The sanctions stop US firms working with affected companies - which include Russian aircraft manufacturer Sukhoi.
Russia's foreign ministry condemned the decision as "clearly illegitimate".
Moscow last year signed a deal worth $700m (£380m) to supply surface-to-air missiles to Iran.
Sukhoi has denied having any contracts with Tehran and company chairman Alexander Klementev told Russian radio station Moscow Echo that it had delivered nothing to Iran for at least six years.
The US sanctions were ordered under the 2000 Iran Non-proliferation Act.
A state department official, speaking on condition of anonymity, said the sanctions were imposed after the US obtained "credible information" that the companies had transferred equipment or materials to Iran since 1 January 1999.

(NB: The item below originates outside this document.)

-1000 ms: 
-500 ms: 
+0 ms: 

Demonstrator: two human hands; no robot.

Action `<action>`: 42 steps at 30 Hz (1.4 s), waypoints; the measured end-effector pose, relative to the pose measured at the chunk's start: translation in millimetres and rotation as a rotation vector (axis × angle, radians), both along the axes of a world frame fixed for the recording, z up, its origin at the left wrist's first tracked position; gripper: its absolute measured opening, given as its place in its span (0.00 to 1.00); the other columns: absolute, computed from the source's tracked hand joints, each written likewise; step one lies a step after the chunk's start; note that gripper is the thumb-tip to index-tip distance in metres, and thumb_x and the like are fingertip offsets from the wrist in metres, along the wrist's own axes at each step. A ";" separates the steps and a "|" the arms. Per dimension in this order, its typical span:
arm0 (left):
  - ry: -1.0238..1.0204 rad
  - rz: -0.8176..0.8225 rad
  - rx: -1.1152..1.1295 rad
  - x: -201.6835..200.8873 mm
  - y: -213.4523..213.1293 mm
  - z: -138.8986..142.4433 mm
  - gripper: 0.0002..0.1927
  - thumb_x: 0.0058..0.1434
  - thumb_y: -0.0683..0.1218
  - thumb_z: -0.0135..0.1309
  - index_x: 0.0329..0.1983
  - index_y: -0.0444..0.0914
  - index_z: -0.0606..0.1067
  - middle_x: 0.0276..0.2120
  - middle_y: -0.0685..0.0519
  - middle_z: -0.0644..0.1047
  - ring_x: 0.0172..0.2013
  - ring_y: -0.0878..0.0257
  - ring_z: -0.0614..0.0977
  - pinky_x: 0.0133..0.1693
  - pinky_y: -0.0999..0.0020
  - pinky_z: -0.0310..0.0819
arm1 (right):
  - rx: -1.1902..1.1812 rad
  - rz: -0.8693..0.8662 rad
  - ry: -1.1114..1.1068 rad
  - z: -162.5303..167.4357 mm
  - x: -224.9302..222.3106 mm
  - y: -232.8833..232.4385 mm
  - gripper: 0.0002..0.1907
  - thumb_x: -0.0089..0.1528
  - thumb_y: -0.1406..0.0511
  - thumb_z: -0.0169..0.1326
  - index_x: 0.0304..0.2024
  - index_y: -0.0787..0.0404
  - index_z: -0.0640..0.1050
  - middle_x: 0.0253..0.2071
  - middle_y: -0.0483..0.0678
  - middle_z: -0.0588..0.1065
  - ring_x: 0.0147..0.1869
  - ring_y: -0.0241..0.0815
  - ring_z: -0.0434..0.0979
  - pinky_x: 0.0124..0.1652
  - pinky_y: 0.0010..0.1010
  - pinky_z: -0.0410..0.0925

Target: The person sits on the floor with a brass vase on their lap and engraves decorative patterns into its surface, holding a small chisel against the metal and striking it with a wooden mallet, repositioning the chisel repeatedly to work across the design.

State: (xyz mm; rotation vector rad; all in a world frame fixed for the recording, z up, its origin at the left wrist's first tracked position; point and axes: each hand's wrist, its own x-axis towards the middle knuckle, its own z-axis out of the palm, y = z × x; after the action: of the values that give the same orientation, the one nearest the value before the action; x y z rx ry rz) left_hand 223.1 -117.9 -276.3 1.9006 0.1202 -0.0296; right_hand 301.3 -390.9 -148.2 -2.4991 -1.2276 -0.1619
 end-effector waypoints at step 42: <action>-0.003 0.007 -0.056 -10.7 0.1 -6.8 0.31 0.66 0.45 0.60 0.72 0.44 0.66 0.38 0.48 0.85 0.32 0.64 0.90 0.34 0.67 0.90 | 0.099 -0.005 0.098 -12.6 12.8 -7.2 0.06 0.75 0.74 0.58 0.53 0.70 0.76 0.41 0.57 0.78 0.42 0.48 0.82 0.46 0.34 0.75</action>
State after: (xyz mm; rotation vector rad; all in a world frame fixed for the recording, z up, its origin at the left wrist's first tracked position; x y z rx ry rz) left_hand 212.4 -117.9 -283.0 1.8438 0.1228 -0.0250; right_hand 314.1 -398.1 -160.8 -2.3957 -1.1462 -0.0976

"The sanctions apply to the specific entities and their successors, sub-units or subsidiaries and not to their respective countries or governments," the official told Reuters news agency.
Russia's foreign ministry responded by saying that the sanctions were "a clearly illegitimate attempt to make foreign companies work by internal American rules".
In May, Russian Defence Minister Sergei Ivanov confirmed that the deal to supply up to 30 Tor-M1 surface-to-air missile systems to Iran still stands.
Along with Sukhoi, Russian state arms exporter Rosoboronexport has been put under the US sanctions.
The two Indian companies are Balaji Amines Ltd and Prachi Poly Products Ltd, both chemical manufacturers.
The North Korean companies are Korean Mining and Industrial Development Corporation and Korea Pugang Trading Corporation, and the Cuban company is the Centre for Genetic Engineering and Biotechnology.